Comprehensive Guide on DGFT's Bilateral Export Quotas for Essential Goods to Maldives (FY 2026-27)
The Directorate General of Foreign Trade (DGFT) has recently rolled out a pivotal regulatory update facilitating the seamless outbound shipment of specific critical goods to the Republic of Maldives. Promulgated via Notification No. 01/2026-27-DGFT on 01 April 2026, this directive operationalizes a bilateral trade understanding between the Indian and Maldivian governments. The primary objective is to guarantee a stable supply chain of fundamental commodities for the neighboring island nation throughout the financial year 2026-27, while simultaneously establishing rigorous compliance frameworks for the exporting assessee.
This comprehensive analysis breaks down the legal backing, quantitative limits, procedural mandates, and environmental safeguards that an assessee must navigate to capitalize on this bilateral export opportunity.

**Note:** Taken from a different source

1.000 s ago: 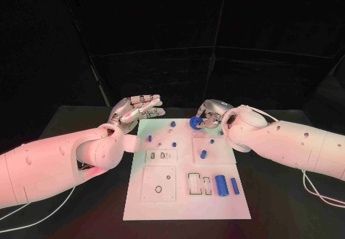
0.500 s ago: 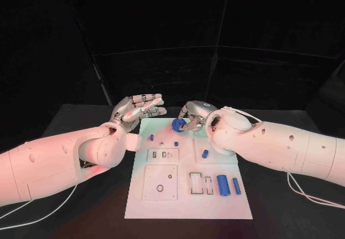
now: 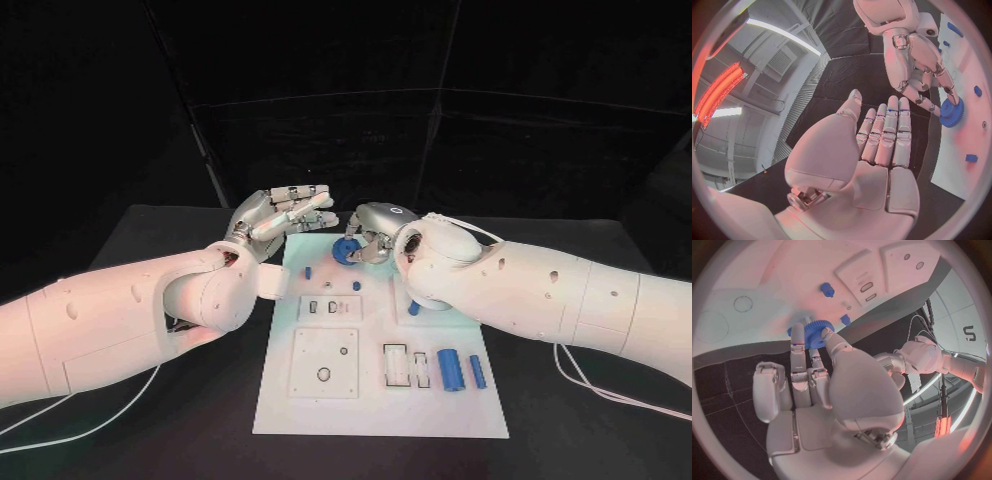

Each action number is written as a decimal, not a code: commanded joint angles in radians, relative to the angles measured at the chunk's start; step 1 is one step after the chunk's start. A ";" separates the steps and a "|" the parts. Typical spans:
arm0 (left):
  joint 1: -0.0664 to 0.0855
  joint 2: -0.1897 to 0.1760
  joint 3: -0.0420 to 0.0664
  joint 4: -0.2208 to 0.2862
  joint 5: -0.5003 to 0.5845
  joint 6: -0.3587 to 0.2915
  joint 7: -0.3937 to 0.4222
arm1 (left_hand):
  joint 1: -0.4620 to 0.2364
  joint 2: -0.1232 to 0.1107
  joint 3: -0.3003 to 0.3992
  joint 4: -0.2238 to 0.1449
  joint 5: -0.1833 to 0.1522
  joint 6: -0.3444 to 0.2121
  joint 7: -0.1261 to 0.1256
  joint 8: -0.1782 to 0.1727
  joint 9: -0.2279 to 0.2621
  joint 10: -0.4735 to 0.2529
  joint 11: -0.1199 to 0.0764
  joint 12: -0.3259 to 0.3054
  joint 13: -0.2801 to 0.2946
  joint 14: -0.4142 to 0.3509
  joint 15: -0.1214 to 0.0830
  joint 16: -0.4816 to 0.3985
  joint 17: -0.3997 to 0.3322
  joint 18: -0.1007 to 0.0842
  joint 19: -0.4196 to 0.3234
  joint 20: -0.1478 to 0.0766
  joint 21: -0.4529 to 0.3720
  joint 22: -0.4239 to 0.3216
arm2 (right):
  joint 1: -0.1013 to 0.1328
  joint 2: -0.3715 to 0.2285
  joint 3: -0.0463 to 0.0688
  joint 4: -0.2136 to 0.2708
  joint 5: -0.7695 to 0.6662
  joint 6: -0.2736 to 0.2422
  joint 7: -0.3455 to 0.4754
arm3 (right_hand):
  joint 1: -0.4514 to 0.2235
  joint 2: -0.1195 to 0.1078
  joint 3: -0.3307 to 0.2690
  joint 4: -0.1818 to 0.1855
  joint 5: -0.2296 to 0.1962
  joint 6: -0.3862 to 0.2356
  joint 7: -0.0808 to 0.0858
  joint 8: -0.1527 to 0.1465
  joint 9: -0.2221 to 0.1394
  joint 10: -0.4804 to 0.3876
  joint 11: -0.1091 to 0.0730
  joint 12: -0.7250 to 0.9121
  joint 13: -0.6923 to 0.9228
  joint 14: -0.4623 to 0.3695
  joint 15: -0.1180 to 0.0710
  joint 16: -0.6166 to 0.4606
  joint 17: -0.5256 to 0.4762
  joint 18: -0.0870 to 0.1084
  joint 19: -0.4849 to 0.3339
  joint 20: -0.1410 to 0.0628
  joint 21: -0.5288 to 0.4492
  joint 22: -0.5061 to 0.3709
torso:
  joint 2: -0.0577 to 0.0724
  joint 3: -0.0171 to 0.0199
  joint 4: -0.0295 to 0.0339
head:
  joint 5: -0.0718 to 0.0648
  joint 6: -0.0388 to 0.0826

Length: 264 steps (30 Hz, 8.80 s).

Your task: Assemble the parts on the task board

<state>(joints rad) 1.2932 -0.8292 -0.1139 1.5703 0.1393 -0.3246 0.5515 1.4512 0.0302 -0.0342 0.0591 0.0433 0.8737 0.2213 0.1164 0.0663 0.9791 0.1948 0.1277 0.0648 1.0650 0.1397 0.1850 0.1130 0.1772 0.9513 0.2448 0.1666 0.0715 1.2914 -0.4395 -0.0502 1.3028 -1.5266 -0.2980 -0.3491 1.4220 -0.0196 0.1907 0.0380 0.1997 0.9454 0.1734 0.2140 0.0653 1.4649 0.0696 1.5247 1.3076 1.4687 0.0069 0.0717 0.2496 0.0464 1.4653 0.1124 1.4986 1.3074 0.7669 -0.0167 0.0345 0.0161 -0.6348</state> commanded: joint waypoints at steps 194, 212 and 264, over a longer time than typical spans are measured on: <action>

Statutory Framework and Legal Authority
The regulatory easing is anchored in the foundational statutes governing India's international trade. The Central Government has exercised its statutory prerogatives embedded within the Foreign Trade (Development & Regulation) Act, 1992.
Specifically, the authorities have invoked Section 3 in conjunction with Section 5 of the Foreign Trade (Development & Regulation) Act, 1992. Furthermore, the directive draws operational validity from paragraphs 1.02 and 2.01 of the Foreign Trade Policy (FTP), 2023. By leveraging these legal instruments, the government has officially modified Section (L) of the 'General Note to Export Policy', carving out a specialized exemption window for the Maldives.
Important Note: Any assessee engaging in the export of these specified items will be completely shielded from current or prospective export bans or restrictions, provided the shipments fall within the stipulated quotas and are destined exclusively for the Republic of Maldives during FY 2026-27.